Pegylation is often used to extend the serum half-life of therapeutically valuable proteins. This method is typically performed using a large molar excess (e.g., a 10-fold molar excess or greater) of the reactive form of PEG in order to ensure that a large portion of the protein of interest is pegylated. This is especially true in proteins that present steric issues that reduce coupling efficiency (e.g., human arginase 1). Typical reactive forms of PEG include PEG-NHS or PEG-sulfo NHS (used when coupling via an amine is desired) or PEG-maleimide (used when coupling via a thiol is desired). The use of large molar excesses of such activated PEG is undesirable for a number of reasons, including the possibility of coupling at large molar excesses to reduce selectivity, the subsequent difficulty in separating large excesses of unreacted PEG from reacted proteins, and expense.

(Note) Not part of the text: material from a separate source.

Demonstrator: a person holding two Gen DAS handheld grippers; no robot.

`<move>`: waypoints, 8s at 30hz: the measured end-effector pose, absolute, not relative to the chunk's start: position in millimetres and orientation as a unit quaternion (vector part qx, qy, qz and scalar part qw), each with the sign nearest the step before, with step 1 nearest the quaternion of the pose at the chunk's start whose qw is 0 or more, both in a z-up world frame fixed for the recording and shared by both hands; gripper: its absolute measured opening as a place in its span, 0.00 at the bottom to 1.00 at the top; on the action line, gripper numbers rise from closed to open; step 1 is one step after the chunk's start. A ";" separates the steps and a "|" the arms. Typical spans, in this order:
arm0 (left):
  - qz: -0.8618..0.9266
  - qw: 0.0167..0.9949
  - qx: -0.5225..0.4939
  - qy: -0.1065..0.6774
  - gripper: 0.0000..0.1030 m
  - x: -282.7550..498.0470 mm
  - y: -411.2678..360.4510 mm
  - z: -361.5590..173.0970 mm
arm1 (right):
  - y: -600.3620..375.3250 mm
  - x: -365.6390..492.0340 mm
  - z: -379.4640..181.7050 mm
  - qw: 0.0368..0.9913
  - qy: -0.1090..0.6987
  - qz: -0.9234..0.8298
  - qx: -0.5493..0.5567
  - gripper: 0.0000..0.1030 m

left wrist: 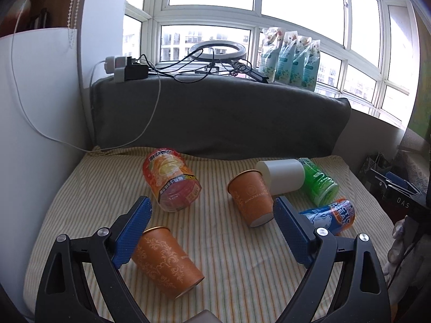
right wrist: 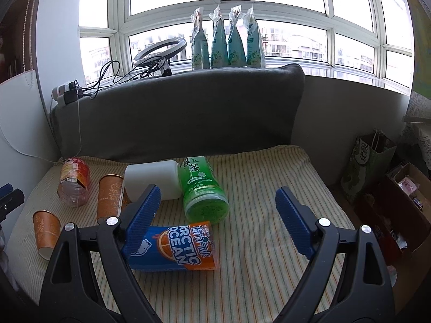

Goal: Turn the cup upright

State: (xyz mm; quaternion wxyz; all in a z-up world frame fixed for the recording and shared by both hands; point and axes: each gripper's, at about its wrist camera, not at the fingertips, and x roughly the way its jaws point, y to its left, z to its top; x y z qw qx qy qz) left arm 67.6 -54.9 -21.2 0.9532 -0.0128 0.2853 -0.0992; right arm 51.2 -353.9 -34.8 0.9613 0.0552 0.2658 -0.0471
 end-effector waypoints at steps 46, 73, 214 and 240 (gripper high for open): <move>-0.166 0.806 -0.172 0.541 0.59 213.0 -109.8 -110.4 | -398.5 33.6 -57.1 0.956 0.273 -0.066 0.088 0.87; -0.186 0.811 -0.177 0.525 0.58 160.9 -88.4 -94.4 | -350.2 23.0 -50.6 0.957 0.284 -0.023 0.055 0.87; -0.113 0.901 -0.046 0.416 0.65 3.4 -6.8 -64.9 | -168.6 72.7 -94.8 0.926 0.337 0.167 -0.037 0.72; -0.117 0.907 -0.036 0.404 0.65 -7.7 -13.7 -59.0 | -177.8 25.1 -90.6 0.929 0.323 0.176 -0.037 0.79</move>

Surprisingly, the inventors have found that PEG-maleimide can be effectively pegylated on human arginase (e.g., human arginase 1 purified as described above) using very low (e.g., 3-fold to 4-fold relative to protein content) molar excess. Even more surprising, this pegylation can be performed efficiently under selective conditions (e.g., weakly acidic pH, blocking potentially reactive amines by protonation) at low temperatures (both of which reduce reactivity) and extended (i.e., greater than 1 hour and/or up to 72 hours) reaction times. The inventors have found that this method can provide pegylation of substantially all (i.e., greater than 90%) of the provided human arginase 1, and that separation from the remaining relatively small amount of unreacted or hydrolyzed PEG can be readily achieved by gel filtration and/or ion exchange. In some embodiments, the human arginase so modified may be genetically modified to provide a reduced number of potentially reactive cysteines relative to the native sequence. In a preferred embodiment, the human arginase may be a modified human arginase 1 which provides a single cysteine and does not include a polyhistidine sequence. In some embodiments, the human arginase may include a non-natural (i.e., non-manganese) metal cofactor, such as cobalt or nickel.